Aberdeen pioneered programmed cervical screening back in the 1960s. This progressive practice was one of many aspects of celebrated care for women’s health undertaken in the city under the remarkable Dr Dugald Baird which included access to birth control, pre-natal and post-natal care, childbirth and sexual health. Baird asked a young medical researcher, Dr Elizabeth Macgregor who had joined him in 1958, to set up screening for women in the city and the surrounding shire and to collect research statistics on its efficacy. This was in 1960, nearly 60 years ago.

Then as now cervical cancer was a major killer of young women, one that creeps up with few distinctive symptoms.

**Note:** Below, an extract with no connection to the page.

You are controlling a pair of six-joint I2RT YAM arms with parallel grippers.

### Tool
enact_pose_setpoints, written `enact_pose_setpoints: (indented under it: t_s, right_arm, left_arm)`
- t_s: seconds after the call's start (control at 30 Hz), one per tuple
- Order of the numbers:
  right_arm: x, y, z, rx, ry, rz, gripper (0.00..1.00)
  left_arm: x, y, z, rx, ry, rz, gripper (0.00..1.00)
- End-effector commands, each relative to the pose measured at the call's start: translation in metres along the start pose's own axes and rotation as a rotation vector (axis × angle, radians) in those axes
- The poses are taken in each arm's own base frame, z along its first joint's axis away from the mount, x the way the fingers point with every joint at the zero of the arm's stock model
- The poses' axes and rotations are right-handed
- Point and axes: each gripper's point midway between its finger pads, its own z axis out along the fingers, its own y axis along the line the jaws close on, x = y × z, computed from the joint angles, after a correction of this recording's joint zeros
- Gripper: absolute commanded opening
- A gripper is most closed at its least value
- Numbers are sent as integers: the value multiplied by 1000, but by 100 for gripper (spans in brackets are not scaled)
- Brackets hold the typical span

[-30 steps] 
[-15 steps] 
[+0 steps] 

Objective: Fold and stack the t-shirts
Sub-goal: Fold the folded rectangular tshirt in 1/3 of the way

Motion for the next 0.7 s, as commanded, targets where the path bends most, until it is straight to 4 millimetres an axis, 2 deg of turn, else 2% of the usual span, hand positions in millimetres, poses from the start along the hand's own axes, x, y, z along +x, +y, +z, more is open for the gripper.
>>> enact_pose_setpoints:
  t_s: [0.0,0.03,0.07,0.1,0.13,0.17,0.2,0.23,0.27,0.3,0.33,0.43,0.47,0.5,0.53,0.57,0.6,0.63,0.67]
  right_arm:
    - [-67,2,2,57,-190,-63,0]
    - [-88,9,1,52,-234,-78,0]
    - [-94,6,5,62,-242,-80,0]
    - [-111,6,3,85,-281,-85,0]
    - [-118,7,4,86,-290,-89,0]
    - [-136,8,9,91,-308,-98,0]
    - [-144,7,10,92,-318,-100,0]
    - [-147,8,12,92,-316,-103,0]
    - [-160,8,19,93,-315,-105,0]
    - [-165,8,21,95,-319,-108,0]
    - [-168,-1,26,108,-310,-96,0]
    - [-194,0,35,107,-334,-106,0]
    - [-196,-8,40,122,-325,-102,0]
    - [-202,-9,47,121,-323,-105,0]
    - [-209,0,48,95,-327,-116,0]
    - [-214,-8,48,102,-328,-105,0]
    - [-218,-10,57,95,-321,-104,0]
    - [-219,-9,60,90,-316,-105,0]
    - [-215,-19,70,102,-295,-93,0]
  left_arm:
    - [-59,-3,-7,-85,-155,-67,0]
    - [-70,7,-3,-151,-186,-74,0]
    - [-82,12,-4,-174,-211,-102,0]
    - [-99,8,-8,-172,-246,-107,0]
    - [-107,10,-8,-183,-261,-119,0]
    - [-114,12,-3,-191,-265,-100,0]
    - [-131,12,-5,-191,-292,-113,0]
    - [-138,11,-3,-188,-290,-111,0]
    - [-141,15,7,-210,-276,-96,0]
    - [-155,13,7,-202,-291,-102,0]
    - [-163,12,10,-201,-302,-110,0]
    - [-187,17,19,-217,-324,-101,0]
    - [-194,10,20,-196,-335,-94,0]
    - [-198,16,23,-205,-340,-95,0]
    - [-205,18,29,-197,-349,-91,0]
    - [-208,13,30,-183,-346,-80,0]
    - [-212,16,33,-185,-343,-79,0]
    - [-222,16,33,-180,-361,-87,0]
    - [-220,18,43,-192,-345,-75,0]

Dr Macgregor’s inspiring work in Aberdeen was based on that of the American Dr Georges Papanicolaou whose screening test in the 1940s for human papillomavirus (HPV) was known as a Pap smear. Dr Macgregor’s approach was meticulous; testing and carefully recording the impact of screening on the women under her care. Under her a systematic public health programme was introduced to tackle cervical cancer, in Aberdeen this targeted poorer women who had fewer opportunities to access health care.  Patients were invited to her clinic and through a punchcard system recalled for follow-up smears. Dr Macgregor found there was a dramatic drop in the incidences of cervical cancer in the northeast as a result of her screening clinics despite some reluctance by a number of GPs to participate – Dr Macgregor went around the northeast carrying out and analysing these smear tests herself.

In the first five years of her work a huge decrease in cervical cancer rates in northeast Scotland were recorded. Her published outcomes proved so impressive others followed her lead made all the easier through Dr Macgregor’s bank of research evidence but it was not until the late 1980s her practices were widely adopted.

In 2016 the age range for cervical screening in Scotland was changed from women between 20-60 years to those between 25 and 64. Women up to 49 are re-screened every three years and older women from 50 to 64 are re-tested every 5 years (those above this age group being followed-up when medically advisable and similarly with women younger than 25.)  

Since Dr Macgregor’s time vaccines have been developed to protect against types 16 and 18 HPV which are the main causes of cervical cancers and in 2008 Scotland introduced a programme of school-based vaccination for cervical cancer for 12 and 13 year olds. As a result early signs of these potential cancers have almost halved.

The success of the school vaccine is clear with 90% uptake among Scotland’s girls making it among the highest in the world.

Women in this country are fortunate to be able to have this dangerous disease caught early – and for free. Women in other parts of the world must be envious wondering why anyone would not jump at the opportunity.

Women of all ages keep safe – take advantage of the smear test.